We were, of course, being ironic on our cover, but it’s no understatement to say the drive to make new homes zero carbon by 2016 is a venture into the unknown.

As Paul Pedley, the Redrow boss, puts it: “It’s like sending a shuttle into space. We need to know what we don’t know.” Like, for example, what “zero carbon” actually means (is it different to “carbon neutral”?).

Base camp was established last week at a summit led by the Home Builders Federation, where they agreed with the Construction Products Association to draw up a road map of what needs to happen when. The technical side of this is complicated. Far more research has to be conducted into how we can supply zero carbon electricity, particularly as demand could be as much as 200,000 houses per annum. And given that each passing year brings ever more smoothie makers, hair straighteners and PlayStations, so the demands on future technologies grow. At some point the government may have to consider tax breaks for the parsimonious – or tax penalties for the prodigal.

Rather that trying to turn homes into power stations, surely it would be easier to set up local power networks? Problem is, councils and housebuilders are not natural bedfellows; and utilities companies don’t have a reputation for being engaged with the sector, so how are these networks to be planned and run?

What’s clear is that we need, right now, to start building dozens of prototype green homes – and then monitor them closely. The HBF’s summit was emphatic about the need to integrate public and private R&D, but hazy on how it would be paid for. And what will happen to the rest of the industry’s research effort?

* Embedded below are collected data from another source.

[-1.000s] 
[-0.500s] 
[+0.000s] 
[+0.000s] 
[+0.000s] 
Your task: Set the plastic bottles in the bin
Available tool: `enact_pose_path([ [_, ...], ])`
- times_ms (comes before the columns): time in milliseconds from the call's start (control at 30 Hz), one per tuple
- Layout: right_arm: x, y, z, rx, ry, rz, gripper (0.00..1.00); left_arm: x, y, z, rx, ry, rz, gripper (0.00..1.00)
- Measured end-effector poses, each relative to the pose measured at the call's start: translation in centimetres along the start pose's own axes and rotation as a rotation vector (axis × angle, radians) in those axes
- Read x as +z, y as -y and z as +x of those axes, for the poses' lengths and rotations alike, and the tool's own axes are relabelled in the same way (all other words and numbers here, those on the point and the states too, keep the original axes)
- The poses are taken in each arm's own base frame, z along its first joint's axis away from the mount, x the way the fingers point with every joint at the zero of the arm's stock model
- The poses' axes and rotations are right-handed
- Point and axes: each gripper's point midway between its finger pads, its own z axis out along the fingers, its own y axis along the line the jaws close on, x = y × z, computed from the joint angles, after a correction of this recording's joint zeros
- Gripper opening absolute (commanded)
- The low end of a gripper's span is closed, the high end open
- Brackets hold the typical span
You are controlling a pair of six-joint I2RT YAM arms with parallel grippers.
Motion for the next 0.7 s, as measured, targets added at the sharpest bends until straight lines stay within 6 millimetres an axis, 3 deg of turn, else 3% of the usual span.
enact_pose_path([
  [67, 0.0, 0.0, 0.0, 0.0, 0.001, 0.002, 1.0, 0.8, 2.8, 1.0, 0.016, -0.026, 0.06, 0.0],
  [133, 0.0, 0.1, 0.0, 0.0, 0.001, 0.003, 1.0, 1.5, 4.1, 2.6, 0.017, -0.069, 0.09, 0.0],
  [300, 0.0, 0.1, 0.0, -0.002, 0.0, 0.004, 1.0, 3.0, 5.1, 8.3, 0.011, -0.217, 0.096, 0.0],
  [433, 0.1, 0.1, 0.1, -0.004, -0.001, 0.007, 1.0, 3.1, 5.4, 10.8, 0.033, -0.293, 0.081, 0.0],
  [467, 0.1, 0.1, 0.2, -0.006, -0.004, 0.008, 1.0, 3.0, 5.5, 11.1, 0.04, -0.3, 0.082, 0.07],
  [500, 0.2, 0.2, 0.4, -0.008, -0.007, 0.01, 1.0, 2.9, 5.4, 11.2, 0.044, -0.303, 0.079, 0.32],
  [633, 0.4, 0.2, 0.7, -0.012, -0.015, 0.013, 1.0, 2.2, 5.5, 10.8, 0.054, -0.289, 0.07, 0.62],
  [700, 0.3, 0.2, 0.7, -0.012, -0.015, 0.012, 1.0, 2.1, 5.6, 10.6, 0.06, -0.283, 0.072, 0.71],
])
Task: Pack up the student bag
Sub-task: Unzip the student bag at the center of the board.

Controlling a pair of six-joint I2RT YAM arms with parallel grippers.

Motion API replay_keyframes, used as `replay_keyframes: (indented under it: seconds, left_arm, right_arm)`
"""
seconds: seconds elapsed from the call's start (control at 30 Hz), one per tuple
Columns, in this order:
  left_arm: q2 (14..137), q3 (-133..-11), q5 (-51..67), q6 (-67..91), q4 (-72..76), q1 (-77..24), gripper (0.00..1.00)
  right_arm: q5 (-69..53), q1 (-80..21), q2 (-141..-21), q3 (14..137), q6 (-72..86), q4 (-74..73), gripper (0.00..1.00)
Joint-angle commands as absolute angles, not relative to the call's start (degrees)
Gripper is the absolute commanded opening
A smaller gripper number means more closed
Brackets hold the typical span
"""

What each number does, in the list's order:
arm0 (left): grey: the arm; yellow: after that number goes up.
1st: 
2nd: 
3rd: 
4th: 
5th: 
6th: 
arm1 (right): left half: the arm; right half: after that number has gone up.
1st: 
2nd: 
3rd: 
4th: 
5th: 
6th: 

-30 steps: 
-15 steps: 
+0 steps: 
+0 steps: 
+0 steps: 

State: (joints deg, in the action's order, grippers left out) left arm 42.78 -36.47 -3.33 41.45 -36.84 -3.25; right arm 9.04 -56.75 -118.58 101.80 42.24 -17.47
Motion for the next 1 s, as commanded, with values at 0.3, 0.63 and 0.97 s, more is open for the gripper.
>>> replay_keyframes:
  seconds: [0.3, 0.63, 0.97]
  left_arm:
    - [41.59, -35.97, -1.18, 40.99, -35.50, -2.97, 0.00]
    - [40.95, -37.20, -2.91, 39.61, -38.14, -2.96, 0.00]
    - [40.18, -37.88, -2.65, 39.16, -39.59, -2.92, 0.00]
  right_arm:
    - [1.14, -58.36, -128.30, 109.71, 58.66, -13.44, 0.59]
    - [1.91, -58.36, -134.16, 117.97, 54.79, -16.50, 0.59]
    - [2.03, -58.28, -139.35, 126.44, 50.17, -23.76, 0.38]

Then there’s the government’s own commitment? The news that 3,000 new homes in Stratford City will fall short of the government’s carbon reduction targets by 2013 is a potential embarrassment. But it’s also a timely reminder of the competing pressures the industry is under: when budgets are as tight as the timetables, being green is still a luxury.

Reality catches up with Gordon Brown

The great schools building programme that never was has been rumbled. Gordon Brown’s pre-Budget claim that every secondary school in the country is on course to be rebuilt has been exposed as so much moonshine. A little digging by the Tories has revealed what Building readers have known for a year, and Times readers found out on Monday: the £45bn initiative is seriously adrift. If our children are ever to be taught in decent schools, the procurement model has to be rethought. Expecting headteachers to thrash out contracts with contractors and local education officials was always going to be problematic. The new man at the Department for Education and Skills appears to have grasped this. But regaining contractors’ confidence will be a slow process. And until that is done, Mr Brown would do well to curb his boasting.